Kubernetes Networking in Azure Kubernetes Service (AKS)
This document provides a comprehensive guide to understanding and configuring networking for Azure Kubernetes Service (AKS) clusters. Effective network configuration is crucial for the communication, security, and performance of your containerized applications.
Core Networking Concepts in AKS
AKS leverages several Azure networking components and Kubernetes native networking features. Understanding these interplays is key to managing your cluster's network:
1. Virtual Networks (VNets) and Subnets
AKS clusters are deployed within an Azure Virtual Network. This provides an isolated and secure network environment for your cluster's nodes and pods. You can either let AKS create a VNet for you or deploy your AKS cluster into an existing VNet.
- Pod CIDR: A large IP address range from which pod IP addresses are assigned. This range should not overlap with your VNet subnet CIDR.
- Service CIDR: A IP address range from which Kubernetes service IP addresses are assigned. This range should not overlap with your VNet subnet or pod CIDR.
2. Azure CNI Network Plugin
AKS supports two primary network plugins:
-
Azure CNI: In this mode, each pod gets an IP address directly from the VNet subnet. This provides full native VNet integration, allowing pods to be addressed like any other Azure resource. This mode offers the most flexibility but consumes more IP addresses.
Note: Ensure your subnet has enough available IP addresses for your nodes and the expected number of pods.
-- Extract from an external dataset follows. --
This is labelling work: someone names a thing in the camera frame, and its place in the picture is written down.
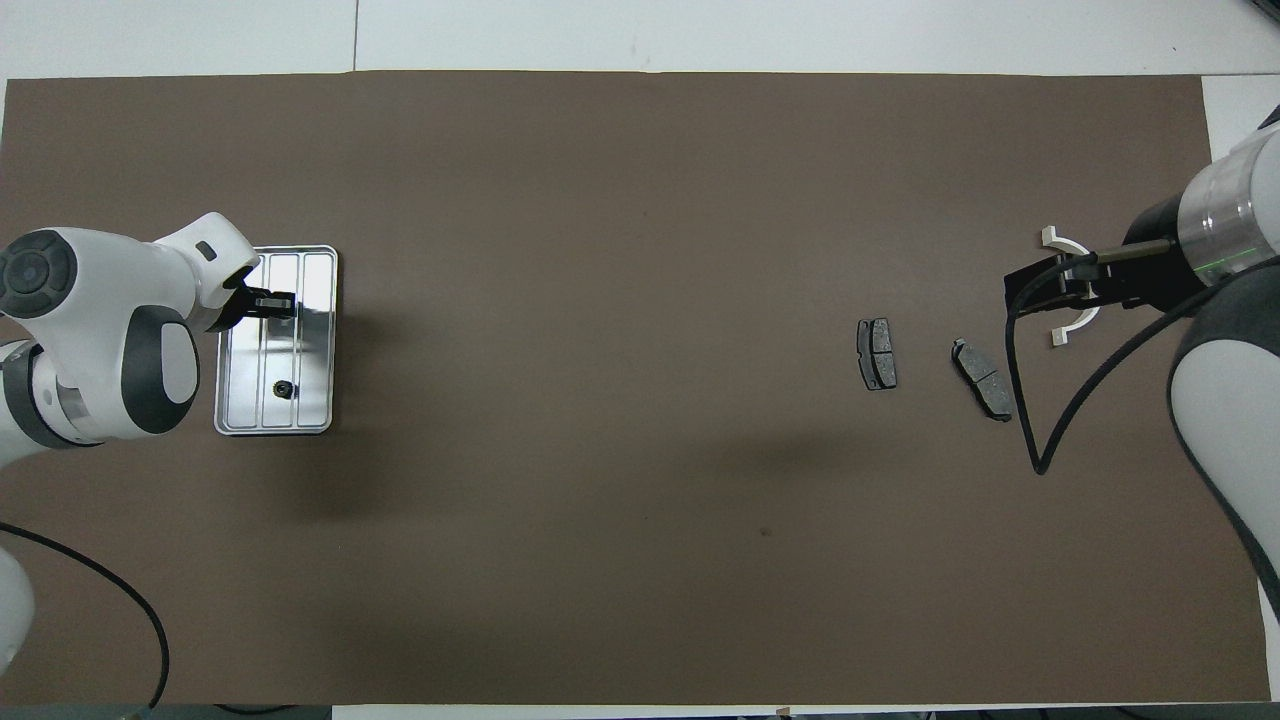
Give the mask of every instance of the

- kubenet: With kubenet, nodes get an IP address from the VNet subnet, and pods are assigned IP addresses from a virtual network overlay. Network traffic is then routed by the node. This is simpler and conserves IP addresses.
3. Ingress Controllers
Ingress controllers manage external access to services in a cluster, typically HTTP and HTTPS. AKS offers:
- AKS Ingress Controller (Nginx): A common choice for basic HTTP/S routing.
- Application Gateway Ingress Controller (AGIC): Integrates with Azure Application Gateway to provide advanced L7 load balancing, SSL termination, and Web Application Firewall (WAF) capabilities.
You can install an Ingress controller using Helm or during cluster creation.
4. Network Security Groups (NSGs)
NSGs are applied to subnets or network interfaces to filter network traffic. AKS automatically manages NSGs for its control plane and node subnets to allow necessary traffic for cluster operation.
5. Azure Firewall
For advanced network security and centralized management, you can integrate AKS with Azure Firewall to control egress traffic from your cluster.
Common Networking Scenarios
Exposing Applications
You can expose your applications in AKS using several Kubernetes service types:
- ClusterIP: Exposes the service on a cluster-internal IP. Only accessible from within the cluster.
- NodePort: Exposes the service on each Node's IP at a static port. Accessible from outside the cluster via
<NodeIP>:<NodePort>. - LoadBalancer: Exposes the service externally using a cloud provider's load balancer. For AKS, this typically provisions an Azure Load Balancer.
- Ingress: Provides HTTP and HTTPS routing to services, enabling features like name-based virtual hosting and SSL termination.
Network Policies
Network Policies are Kubernetes resources that control the traffic flow at the IP address or port level (OSI layer 3 or 4) between pods. They are implemented by a network plugin that supports them, such as Azure CNI.
Example Network Policy to allow ingress from specific pods:
apiVersion: networking.k8s.io/v1
kind: NetworkPolicy
metadata:
name: allow-specific-ingress
spec:
podSelector:
matchLabels:
app: my-backend
policyTypes:
- Ingress
ingress:
- from:
- podSelector:
matchLabels:
app: my-frontend
ports:
- protocol: TCP
port: 8080
Private Clusters
For enhanced security, you can create AKS clusters with private API server endpoints, meaning the control plane is not exposed to the public internet. This requires careful network configuration for access.
Best Practices for AKS Networking
- Plan your IP addressing: Carefully design your VNet and subnet CIDRs, and your Pod and Service CIDRs, to avoid overlaps and ensure sufficient address space.
- Choose the right network plugin: Azure CNI offers more flexibility and direct VNet integration, while kubenet is simpler and conserves IPs.
- Utilize Ingress controllers effectively: Choose AGIC for advanced L7 features or the Nginx controller for simpler deployments.
- Implement Network Policies: Enforce granular traffic control between your pods for a zero-trust security posture.
- Secure egress traffic: Use Azure Firewall or NSGs to control outgoing connections from your cluster.
- Monitor network performance: Use Azure Monitor and Kubernetes tools to track network latency and throughput.
For detailed configuration steps and advanced scenarios, please refer to the official Azure Kubernetes Service documentation.